Quarante opposants condamnées pour complot contre Kais Saied

Le tribunal de première instance de Tunis a infligé des peines de prison de 13 à 66 ans, à l’issue d’un procès inédit pour complot contre le président Kais Saied où étaient jugés une quarantaine d’accusés, dont des opposants connus, ont annoncé samedi 19 avril les médias et un avocat à l’AFP.
Parmi les condamnés se trouvent des personnalités connues de l’opposition, des avocats, des hommes d’affaires. Certains sont emprisonnés depuis leur arrestation il y a deux ans, d’autres en liberté et une partie en exil à l’étranger.
Les accusés ont été jugés coupables à divers degrés de complot contre la sûreté de l’État et d’adhésion à un groupe terroriste, a précisé un responsable du Parquet antiterroriste qui a donné l’information sans détails aux médias dont la radio Jahwara FM.
Les figures politiques, comme Issam Chebbi, chef du parti social-démocrate Joumhouri, Jawhar Ben Mbarek, co-fondateur de la principale coalition d’opposants Front de Salut National, et l’ex-ministre du Courant démocrate (centriste) Ghazi Chaouachi, ainsi que l’avocat Ridha Belhaj et la militante des droits Chaïma Issa ont tous écopé de 18 ans de prison, a précisé à l’AFP l’avocat Abdessatar Messaoudi.
L’ancien dirigeant du parti Ettakatol (social-démocrate) Khayam Turki a été condamné à 48 ans de réclusion tandis que la peine la plus lourde de 66 ans a été infligée à Kamel Eltaïef, un homme d’affaires influent, a ajouté Me Messaoudi, défenseur de deux accusés.
Vendredi, lors de la dernière audience de ce procès, sans précédent par le nombre d’accusés et les chefs d’inculpation, des avocats de la défense, comme Samia Abbou, ont dénoncé une mascarade quand le juge a terminé la lecture de l’acte d’accusation et mis sa décision en délibéré, sans réquisitoire ni plaidoiries de la défense.
L’audience dont les journalistes internationaux et les diplomates étrangers étaient exclus, contrairement aux deux précédentes, a été particulièrement houleuse et tenue sous haute surveillance policière.
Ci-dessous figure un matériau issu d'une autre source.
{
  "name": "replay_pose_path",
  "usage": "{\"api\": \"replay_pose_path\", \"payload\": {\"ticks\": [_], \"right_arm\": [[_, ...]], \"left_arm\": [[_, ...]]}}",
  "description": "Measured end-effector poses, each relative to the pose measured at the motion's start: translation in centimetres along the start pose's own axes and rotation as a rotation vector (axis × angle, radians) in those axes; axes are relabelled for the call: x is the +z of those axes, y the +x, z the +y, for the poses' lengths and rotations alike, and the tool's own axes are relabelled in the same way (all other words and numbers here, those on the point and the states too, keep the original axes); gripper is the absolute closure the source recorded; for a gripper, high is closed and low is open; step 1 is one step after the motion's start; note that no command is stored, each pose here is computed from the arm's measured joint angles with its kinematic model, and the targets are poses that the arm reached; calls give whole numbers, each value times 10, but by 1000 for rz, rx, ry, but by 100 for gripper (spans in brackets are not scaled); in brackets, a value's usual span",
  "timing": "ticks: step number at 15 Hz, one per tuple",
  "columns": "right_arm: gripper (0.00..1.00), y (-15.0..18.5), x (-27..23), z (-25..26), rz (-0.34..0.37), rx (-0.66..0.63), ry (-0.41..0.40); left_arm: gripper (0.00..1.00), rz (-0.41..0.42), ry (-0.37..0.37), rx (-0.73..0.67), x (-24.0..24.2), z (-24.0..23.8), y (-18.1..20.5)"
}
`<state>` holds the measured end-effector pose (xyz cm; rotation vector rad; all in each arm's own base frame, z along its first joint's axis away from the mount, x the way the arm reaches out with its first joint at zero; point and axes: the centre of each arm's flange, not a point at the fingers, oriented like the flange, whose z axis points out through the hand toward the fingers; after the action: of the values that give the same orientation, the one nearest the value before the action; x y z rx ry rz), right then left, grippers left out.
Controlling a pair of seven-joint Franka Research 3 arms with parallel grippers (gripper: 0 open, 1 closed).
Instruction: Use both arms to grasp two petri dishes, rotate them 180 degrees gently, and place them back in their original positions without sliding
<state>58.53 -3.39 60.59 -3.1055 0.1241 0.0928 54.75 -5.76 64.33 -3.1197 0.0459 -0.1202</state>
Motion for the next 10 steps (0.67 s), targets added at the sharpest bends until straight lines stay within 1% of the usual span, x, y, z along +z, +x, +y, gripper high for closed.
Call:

Des contacts suspects avec certaines ambassades étaient reprochés à plusieurs accusés.
Pour l’avocate Haifa Chebbi, fille de l’homme politique Ahmed Nejib Chebbi (frère de Issam), l’un des accusés laissés en liberté, c’est un verdict préparé à l’avance, sans surprise.
Je suis triste pour la justice en Tunisie et l’état des libertés, a-t-elle déclaré samedi à l’AFP, sans pouvoir donner d’information sur la peine infligée à son père.
L’un des condamnés par contumace, Kamel Jendoubi, a dénoncé un assassinat judiciaire. C’est un ordre politique exécuté par des juges aux ordres, des procureurs complices et une ministre de la Justice, bras armé d’un autocrate paranoïaque, a fustigé ce militant des droits humains et ancien ministre.
Pour l’analyste Hatem Nafti, un acquittement aurait nié le narratif conspirationniste sur lequel repose le régime depuis 2021. Sur X, il a souligné que ce récit reste accepté par une partie importante de la population en raison, selon lui, de la mise au pas de la plupart des médias et de l’emprisonnement de nombreux journalistes.
Des dizaines de politiciens, avocats, militants des droits et chroniqueurs connus ont été arrêtés à partir du printemps 2023, en vertu d’un décret réprimant la diffusion de fausses nouvelles, à l’interprétation très large.
Le procès dit du complot s’est ouvert le 4 mars avec des accusés en détention censés s’exprimer en visioconférence. Leurs avocats ont exigé, sans l’obtenir, leur présence au tribunal, malgré une grève de la faim observée par six d’entre eux.
La défense a critiqué un dossier vide tandis que l’ONG Human Rights Watch a affirmé que le procès se tenait dans un contexte répressif où le président instrumentalise le système judiciaire pour s’en prendre aux opposants et dissidents.